Psoralen–UV-A (PUVA) therapy with topical 8- methoxypsoralen (8-MOP) is a widely used treatment for patients with moderate to severe psoriasis.1,2 The current regimen for bath PUVA involves soaks in a diluted 8-MOP bath followed by UV-A irradiation twice weekly. Bath PUVA has several advantages over oral PUVA as it avoids the adverse effects of oral psoralen administration (gastrointestinal disturbances and the need to use protective eyewear for 24h after ingestion), produces a more direct psoralen bioavailability to the skin, and requires lower doses of UV-A, resulting in shorter treatment times.
Previous studies investigating the characteristics of PUVA erythema found peak erythemal responses at 96 to 120h.3–5 In addition, we have previously shown that skin remains significantly photosensitive for up to 2 days following trimethylpsoralen (TMP) bath PUVA, possibly due to the presence of psoralen–DNA monoadducts. These findings suggest that in order to achieve the same therapeutic response it may not be necessary to repeat photosensitization prior to the second weekly exposure to UV-A. We have examined this hypothesis.
Approval for the study was obtained from the Tayside Research Ethics Committee, Dundee, Scotland. Patients with symmetrically localized plaque psoriasis on the limbs who were referred for bath PUVA were invited to participate in the study; all participants signed a written informed consent form. The subjects recruited had a minimal phototoxic dose assessment performed by UV-A irradiation immediately after a 15-min soak in 8-MOP solution (3mL of 1.2% 8-MOP solution [Crawfords Pharmaceuticals, Milton Keynes, United Kingdom] in 15L of water). The minimal phototoxic dose was determined at 72h.
Patients were randomized to receive 8-MOP soaks twice weekly followed by UV-A irradiation on 1 limb or an 8-MOP soak 1 day of the week and placebo at the time of the second treatment, followed by UV-A irradiation on the other limb.
The random allocation list was generated by computer and allocations were concealed in sequentially numbered opaque envelopes containing the words active (twice-weekly soaks) or inactive (once-weekly soak). Randomization was controlled by the research nurse and carried out after patients had given their written consent to participate in the study.
Sixteen patients (9 women and 7 men) with symmetrically localized plaque psoriasis on the arms or legs participated in the study. Patients less than 18 years of age, on photoactive medication, and those who had received systemic treatment for psoriasis or phototherapy, photochemotherapy, or sunbed therapy in the preceding 3 months were excluded from the study. The treatment was limited to the arms or legs. The majority of patients underwent treatment of the arms (13 patients) and in the remaining 3 patients the treatment was applied to the legs.

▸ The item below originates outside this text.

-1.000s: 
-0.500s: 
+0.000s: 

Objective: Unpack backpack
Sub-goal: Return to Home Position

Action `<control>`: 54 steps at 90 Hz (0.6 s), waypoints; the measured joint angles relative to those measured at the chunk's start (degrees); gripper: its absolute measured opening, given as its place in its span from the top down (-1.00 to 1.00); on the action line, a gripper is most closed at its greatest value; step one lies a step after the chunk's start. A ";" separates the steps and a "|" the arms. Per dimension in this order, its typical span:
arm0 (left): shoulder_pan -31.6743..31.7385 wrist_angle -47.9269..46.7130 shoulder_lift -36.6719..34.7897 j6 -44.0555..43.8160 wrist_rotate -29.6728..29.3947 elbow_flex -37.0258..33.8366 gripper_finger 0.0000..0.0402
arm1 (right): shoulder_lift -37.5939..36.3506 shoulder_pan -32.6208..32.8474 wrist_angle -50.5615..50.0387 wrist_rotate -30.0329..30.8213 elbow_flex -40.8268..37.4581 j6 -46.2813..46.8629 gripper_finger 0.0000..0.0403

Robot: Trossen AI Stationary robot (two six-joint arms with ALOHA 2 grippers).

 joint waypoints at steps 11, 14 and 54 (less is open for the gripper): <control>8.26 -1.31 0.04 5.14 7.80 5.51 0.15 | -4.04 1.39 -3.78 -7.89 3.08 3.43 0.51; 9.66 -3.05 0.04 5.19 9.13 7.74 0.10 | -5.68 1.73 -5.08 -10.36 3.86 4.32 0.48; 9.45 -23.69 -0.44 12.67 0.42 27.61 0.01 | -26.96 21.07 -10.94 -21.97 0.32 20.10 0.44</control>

During the study, topical steroids and antibiotic or antimycotic preparations were allowed for application only to the flexures and scalp; only emollients were permitted elsewhere. Treatment was performed in accordance with the protocol for stepped incremental UV-A therapy established in this unit. If a patient missed a treatment, the next soak administered was the active soak. Treatment was discontinued at clearance or with 4 exposures after achieving minimal residual activity. The data gathered included total number of treatments and total dose of UV-A to clearance or minimal residual activity, time to relapse, and psoriasis severity score in the plaques.
Patients were followed up at 2, 4, and 6 months and at 1 year.
The scaling, erythema, and induration (SEI) score was recorded for selected plaques at each visit. The nurses who administered the soaks, the patients, and the clinician scoring the plaques were blinded to the treatment allocation. In order to determine psoriasis severity on the study limbs over the course of study, we analyzed the area under the curve of SEI scores over time in all patients. There was a seemingly greater reduction in psoriasis severity on the limbs that received two 8-MOP soaks per week, although the difference between the 2 sides did not reach statistical significance in this small study (P=0.29, Wilcoxon signed rank sum test).
Among the 6 patients who attended follow-up, only one showed a difference in time to relapse on the 2 treated limbs; relapse occurred 2 months later on the ‘active’ (twice-weekly soak) limb.
The aim of this double-blind, intrasubject comparative study was to determine whether omitting one of the 8-MOP baths each week reduced the risk of burning without loss of therapeutic efficacy. A number of difficulties were encountered during the course of the study: patient recruitment was limited by the fact that patients with localized psoriasis are usually managed in the community with topical therapies and, if their psoriasis was generalized, only emollients were permitted; and many patients were lost to follow-up.
Despite prolonged photosensitivity with TMP-bath PUVA and 8-MOP bath PUVA, our impression from this study is that the second soak is probably important, though the size of the study did not allow us to reach a definitive conclusion.
This work was funded by the British Skin Foundation. The authors would like to thank Susan Yule (research nurse) for her help in performing the study.